*** Opening of Dataset ***

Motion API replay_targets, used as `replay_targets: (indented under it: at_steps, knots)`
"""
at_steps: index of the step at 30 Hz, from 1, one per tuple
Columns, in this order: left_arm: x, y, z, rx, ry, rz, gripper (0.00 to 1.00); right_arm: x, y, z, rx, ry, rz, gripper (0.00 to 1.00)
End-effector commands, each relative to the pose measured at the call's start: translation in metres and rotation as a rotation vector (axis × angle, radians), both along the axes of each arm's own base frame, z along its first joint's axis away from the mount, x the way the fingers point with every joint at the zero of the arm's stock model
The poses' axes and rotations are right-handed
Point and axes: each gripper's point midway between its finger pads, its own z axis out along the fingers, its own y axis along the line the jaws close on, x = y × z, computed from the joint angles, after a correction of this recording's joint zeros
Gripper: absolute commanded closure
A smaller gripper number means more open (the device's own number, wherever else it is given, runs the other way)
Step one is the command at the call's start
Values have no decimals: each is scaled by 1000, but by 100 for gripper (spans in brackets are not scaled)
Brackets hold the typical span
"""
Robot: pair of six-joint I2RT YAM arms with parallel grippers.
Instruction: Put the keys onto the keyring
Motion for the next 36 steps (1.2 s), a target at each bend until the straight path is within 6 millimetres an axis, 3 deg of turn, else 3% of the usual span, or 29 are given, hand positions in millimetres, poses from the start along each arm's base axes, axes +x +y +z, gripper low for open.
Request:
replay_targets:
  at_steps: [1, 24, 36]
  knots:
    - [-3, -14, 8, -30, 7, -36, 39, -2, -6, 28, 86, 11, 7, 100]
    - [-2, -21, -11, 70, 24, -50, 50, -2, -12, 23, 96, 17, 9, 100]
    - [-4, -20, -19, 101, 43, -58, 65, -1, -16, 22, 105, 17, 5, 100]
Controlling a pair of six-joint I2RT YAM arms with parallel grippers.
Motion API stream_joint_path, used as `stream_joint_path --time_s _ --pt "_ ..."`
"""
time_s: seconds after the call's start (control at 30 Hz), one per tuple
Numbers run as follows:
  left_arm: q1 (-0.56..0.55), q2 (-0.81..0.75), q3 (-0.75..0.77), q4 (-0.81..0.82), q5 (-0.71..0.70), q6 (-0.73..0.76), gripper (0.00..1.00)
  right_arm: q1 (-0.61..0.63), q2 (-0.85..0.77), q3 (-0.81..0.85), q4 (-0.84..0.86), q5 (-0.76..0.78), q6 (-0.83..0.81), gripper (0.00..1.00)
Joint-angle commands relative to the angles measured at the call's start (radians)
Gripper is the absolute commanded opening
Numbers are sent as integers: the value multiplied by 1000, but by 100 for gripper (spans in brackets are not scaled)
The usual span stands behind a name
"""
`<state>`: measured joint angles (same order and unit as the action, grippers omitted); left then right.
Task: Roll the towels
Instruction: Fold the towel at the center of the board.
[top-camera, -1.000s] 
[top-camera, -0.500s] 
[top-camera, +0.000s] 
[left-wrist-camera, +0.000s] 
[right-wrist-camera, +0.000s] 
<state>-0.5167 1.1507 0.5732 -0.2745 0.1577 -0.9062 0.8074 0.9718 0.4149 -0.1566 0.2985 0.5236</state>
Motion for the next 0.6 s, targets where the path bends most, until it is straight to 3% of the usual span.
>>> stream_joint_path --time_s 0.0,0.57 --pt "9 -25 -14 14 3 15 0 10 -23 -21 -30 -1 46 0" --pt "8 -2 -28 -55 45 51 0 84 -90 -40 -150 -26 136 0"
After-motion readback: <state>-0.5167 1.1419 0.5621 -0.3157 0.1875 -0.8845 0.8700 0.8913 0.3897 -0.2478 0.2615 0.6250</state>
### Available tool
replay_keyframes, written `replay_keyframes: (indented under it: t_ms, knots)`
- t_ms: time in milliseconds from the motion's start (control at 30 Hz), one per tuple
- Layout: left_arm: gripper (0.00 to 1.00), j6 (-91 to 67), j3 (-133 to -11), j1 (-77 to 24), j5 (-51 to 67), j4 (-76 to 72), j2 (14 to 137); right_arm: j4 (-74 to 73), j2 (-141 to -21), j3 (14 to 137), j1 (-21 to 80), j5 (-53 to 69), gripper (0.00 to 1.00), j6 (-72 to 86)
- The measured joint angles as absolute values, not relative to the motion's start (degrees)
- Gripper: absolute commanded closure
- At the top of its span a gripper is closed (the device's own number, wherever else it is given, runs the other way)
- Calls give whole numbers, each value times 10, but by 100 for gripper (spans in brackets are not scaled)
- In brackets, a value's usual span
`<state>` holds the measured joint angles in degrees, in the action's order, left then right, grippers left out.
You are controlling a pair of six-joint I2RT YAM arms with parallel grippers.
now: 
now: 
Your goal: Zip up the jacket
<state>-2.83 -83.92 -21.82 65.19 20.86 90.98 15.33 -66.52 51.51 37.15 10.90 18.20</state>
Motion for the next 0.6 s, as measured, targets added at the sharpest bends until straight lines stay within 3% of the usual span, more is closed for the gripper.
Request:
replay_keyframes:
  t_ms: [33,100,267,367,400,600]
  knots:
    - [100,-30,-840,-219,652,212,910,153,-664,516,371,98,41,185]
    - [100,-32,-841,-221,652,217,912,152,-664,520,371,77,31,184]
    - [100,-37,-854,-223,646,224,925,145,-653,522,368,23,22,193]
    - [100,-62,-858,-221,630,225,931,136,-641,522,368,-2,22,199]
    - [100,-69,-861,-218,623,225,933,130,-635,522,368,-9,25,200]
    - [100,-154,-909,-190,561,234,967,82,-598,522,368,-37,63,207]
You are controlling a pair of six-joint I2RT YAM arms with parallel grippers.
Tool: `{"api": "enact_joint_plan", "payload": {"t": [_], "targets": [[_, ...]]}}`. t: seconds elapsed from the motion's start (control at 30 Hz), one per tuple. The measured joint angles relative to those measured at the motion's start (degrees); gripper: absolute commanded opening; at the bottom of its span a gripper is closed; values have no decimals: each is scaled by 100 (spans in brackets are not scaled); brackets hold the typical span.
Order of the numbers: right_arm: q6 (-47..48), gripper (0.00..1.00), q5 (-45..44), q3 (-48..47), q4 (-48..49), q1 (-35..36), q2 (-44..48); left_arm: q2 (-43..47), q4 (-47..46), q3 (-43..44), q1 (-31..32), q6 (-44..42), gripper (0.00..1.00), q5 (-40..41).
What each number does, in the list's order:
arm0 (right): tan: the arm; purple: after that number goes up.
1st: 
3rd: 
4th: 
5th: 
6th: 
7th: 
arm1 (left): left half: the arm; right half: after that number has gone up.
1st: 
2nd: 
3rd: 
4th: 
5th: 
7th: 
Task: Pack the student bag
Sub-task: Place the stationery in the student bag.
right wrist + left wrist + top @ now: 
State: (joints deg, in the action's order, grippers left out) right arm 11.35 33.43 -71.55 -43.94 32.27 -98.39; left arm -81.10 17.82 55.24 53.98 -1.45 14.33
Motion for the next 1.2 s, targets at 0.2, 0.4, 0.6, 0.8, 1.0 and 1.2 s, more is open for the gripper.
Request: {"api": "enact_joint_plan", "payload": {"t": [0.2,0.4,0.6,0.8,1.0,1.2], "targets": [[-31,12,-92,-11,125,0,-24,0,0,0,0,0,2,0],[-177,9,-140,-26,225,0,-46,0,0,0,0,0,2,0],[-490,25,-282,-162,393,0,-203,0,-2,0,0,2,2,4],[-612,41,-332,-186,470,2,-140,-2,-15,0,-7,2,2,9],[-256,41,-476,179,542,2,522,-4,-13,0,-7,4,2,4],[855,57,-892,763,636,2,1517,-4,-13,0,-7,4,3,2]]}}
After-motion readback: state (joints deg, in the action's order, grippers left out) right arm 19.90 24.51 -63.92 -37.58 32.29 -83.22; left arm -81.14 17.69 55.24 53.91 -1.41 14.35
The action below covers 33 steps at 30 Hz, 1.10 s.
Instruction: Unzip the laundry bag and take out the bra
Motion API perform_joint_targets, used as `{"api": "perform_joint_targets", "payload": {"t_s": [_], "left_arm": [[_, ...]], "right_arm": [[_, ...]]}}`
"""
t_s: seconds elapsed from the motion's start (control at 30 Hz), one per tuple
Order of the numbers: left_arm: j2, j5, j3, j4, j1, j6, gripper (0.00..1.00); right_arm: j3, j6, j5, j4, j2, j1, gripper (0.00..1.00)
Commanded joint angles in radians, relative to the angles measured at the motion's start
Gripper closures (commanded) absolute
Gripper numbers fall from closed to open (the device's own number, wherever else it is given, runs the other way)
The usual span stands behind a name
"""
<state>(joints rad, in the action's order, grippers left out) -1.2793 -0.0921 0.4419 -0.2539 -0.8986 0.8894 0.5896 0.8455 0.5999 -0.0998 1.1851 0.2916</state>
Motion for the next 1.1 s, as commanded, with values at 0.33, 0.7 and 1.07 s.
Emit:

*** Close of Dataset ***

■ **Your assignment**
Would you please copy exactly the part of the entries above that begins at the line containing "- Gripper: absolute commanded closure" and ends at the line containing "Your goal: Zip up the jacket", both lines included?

■ **Solution to the problem**
- Gripper: absolute commanded closure
- At the top of its span a gripper is closed (the device's own number, wherever else it is given, runs the other way)
- Calls give whole numbers, each value times 10, but by 100 for gripper (spans in brackets are not scaled)
- In brackets, a value's usual span
`<state>` holds the measured joint angles in degrees, in the action's order, left then right, grippers left out.
You are controlling a pair of six-joint I2RT YAM arms with parallel grippers.
now: 
now: 
Your goal: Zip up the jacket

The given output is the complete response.